Beaucoup de gens croient que les pistes cyclables ont été complètement négligées en France depuis les années 1960, période du triomphe de la DS Citroën, avènement de la civilisation du camion, jusqu'aux années 1990. Que nenni. Dès le début de cette époque, on installa des pistes aux abords des collèges et des usines. L'idée était que le vélo, et peut-être plutôt la mobylette à l'époque, pouvait être utile aux jeunes adolescents et aux ouvriers, à ceux qui ne pouvaient pas accéder réglementairement ou financièrement à la supériorité bagnolarde. On en retrouve des traces de nos jours.
Une DS Citroën de 1957. Ce qu'en disait Roland Barthes dans Mythologies : "Je crois que l'automobile est aujourd'hui l'équivalent assez exact des grandes cathédrales gothiques : je veux dire une grande création d'époque, conçue passionnément par des artistes inconnus, consommée dans son image, sinon dans son usage, par un peuple entier qui s'approprie en elle un objet parfaitement magique." "L'objet est ici totalement prostitué, approprié : partie du ciel de Métropolis, la Déesse est un quart d'heure médiatisée, accomplissant dans cet exorcisme, le mouvement même de la promotion petite-bourgeoise."
Depuis, nombre de petits-bourgeois trouvent ce gros tas de tôle complètement ringard. Ils se font honnir par les bourrins qui refusent que leurs contemporains aient fait évoluer leurs pratiques de déplacement et leur manière de vivre et penser l'urbanité. La pandémie aura été un accélérateur d'évolution, mais le changement était déjà en cours, y compris chez beaucoup d'aménageurs, élus et techniciens. Y'a pas que des Ponts.

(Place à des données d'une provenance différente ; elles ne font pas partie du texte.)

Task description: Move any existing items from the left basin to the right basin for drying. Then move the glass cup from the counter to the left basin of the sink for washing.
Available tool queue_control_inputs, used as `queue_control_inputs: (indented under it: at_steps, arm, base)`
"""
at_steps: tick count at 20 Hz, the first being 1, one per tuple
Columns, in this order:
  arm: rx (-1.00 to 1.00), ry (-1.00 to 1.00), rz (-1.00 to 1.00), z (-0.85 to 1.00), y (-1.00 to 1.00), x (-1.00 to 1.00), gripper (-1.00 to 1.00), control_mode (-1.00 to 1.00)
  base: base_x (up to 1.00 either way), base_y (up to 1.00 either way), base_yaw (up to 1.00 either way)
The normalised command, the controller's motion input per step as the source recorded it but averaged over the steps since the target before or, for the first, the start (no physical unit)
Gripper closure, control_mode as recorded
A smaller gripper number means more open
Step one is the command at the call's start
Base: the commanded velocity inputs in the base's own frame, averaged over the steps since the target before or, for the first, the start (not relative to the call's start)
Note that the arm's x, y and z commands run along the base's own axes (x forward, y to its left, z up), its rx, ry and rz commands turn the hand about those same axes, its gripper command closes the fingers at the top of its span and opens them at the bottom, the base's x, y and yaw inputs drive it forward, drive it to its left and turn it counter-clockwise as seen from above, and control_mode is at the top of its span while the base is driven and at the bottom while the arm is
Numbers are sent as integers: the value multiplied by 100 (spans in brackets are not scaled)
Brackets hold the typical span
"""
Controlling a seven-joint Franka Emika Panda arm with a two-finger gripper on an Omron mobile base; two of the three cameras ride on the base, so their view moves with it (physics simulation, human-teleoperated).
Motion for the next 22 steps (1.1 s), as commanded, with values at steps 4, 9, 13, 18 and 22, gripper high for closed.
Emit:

Il n'y a pas de pistes partout. On peut alors traverser les lotissements dont les concepteurs ont subtilement prévu, pour les rendre plus urbains, des espaces de circulation entre les parcelles. Ils sont éventuellement difficiles à trouver, souvent encombrés de barrières inutiles et dangereuses pour les vélos, et serpentent dans des rues aux noms qui n'ont pas du susciter de débat politique majeur au conseil municipal, ici des Cocinelles, Belettes, Ecureuils et autres Chevrettes, sans oublier les Biches et les Loirs.Sans transition, on passe du pavillonaire coquet à la zone d'activités, étrangeté des confins de la grande ville prospère. L'avenue du Champ de Manoeuvres signe la présence antérieure de terrains à vocation militaire, aujourd'hui occupés par une maison d'arrêt. Les autres sigles m'ont semblé abscons. Que sont donc ces activités mystérieuses situées dans des grandes boites en tôle colorée où s'arrêtent de gros camions ? De quoi vivons-nous ? JSC, NOV-BLM, LGM, RBO, Marmox, Wirquin ? Was ist das ? Ah ! Une tôlerie... C'est rassurant quand on a vaguement l'impression de savoir ce que c'est. Tant qu'il ne s'agit pas de laboratoires P4... Je n'oublie pas être sous le régime du confinement Covidé.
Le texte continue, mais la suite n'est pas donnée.